Review of Station Eleven by Emily St. John Mandel

St. John Mandel weaves together the past, present, and future in this post-apocalyptic story about a pandemic (which has been made into a limited series I have high hopes for).

My smarty friend Laura recently told me that Station Eleven has been adapted into a limited HBO series that begins this Thursday. One reviewer calls it "a beautifully wrought piece of storytelling" (Vulture). I'm excited to give this a go...despite the fact that Station Eleven is centered around a pandemic.

Station Eleven tracks an interconnected web of lives--of a Hollywood star who meets his demise at the start of the devastating pandemic, through the lives of others who knew and loved him, and back and forth to the past where the actor got his start and to the future, where a traveling troupe of performers wanders the wastelands. Meanwhile, a self-proclaimed prophet wields dangerous power.

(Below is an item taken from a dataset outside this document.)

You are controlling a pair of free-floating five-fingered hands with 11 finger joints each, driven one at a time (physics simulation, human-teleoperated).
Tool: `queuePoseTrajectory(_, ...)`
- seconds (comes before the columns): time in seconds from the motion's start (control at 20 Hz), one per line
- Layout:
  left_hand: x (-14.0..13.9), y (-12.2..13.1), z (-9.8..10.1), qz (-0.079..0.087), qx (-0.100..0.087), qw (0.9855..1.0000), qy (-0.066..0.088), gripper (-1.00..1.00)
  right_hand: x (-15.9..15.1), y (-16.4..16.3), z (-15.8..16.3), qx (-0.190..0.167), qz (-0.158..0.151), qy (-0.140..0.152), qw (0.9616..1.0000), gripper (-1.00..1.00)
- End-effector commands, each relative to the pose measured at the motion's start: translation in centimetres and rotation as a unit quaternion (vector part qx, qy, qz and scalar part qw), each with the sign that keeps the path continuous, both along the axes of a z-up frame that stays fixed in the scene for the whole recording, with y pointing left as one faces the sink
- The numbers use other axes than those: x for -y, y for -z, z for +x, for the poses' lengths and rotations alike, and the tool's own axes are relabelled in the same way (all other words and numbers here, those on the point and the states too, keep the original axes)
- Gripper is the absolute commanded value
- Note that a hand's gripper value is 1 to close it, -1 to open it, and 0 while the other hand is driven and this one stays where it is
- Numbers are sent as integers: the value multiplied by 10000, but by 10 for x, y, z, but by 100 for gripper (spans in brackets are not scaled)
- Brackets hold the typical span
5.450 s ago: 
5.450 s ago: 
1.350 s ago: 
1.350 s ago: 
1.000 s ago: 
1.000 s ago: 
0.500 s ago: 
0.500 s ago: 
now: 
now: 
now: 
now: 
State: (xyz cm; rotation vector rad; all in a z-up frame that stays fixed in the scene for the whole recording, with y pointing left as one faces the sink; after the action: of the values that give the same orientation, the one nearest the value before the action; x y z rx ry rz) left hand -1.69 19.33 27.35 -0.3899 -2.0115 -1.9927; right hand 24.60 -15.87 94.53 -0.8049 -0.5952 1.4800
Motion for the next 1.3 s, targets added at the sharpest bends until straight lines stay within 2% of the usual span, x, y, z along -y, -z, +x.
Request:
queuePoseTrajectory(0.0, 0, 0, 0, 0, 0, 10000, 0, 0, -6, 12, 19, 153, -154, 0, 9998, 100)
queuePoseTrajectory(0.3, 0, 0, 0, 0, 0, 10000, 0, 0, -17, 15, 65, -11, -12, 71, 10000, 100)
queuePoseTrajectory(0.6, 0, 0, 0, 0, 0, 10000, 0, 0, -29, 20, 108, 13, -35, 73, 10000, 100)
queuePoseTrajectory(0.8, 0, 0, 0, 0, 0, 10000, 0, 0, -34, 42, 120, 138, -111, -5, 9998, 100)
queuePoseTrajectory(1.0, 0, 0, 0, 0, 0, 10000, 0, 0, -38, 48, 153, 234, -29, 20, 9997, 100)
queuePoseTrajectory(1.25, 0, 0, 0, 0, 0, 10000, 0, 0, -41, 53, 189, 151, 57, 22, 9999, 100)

St. John Mandel's post-apocalyptic story offers various minor, intriguing aspects that come together in an unexpected way. I was taken with her writing style and loved how smoothly the shifts in time and chronology worked.

Do you have any Bossy thoughts about this book?

I mentioned Station Eleven in the Greedy Reading List Six Fantastic Dystopian and Postapocalyptic Novels as an additional book that could fit into that list.

St. John Mandel is also the author of The Glass Hotel as well as other novels, and her novel The Sea of Tranquility is slated for publication in the spring of 2022.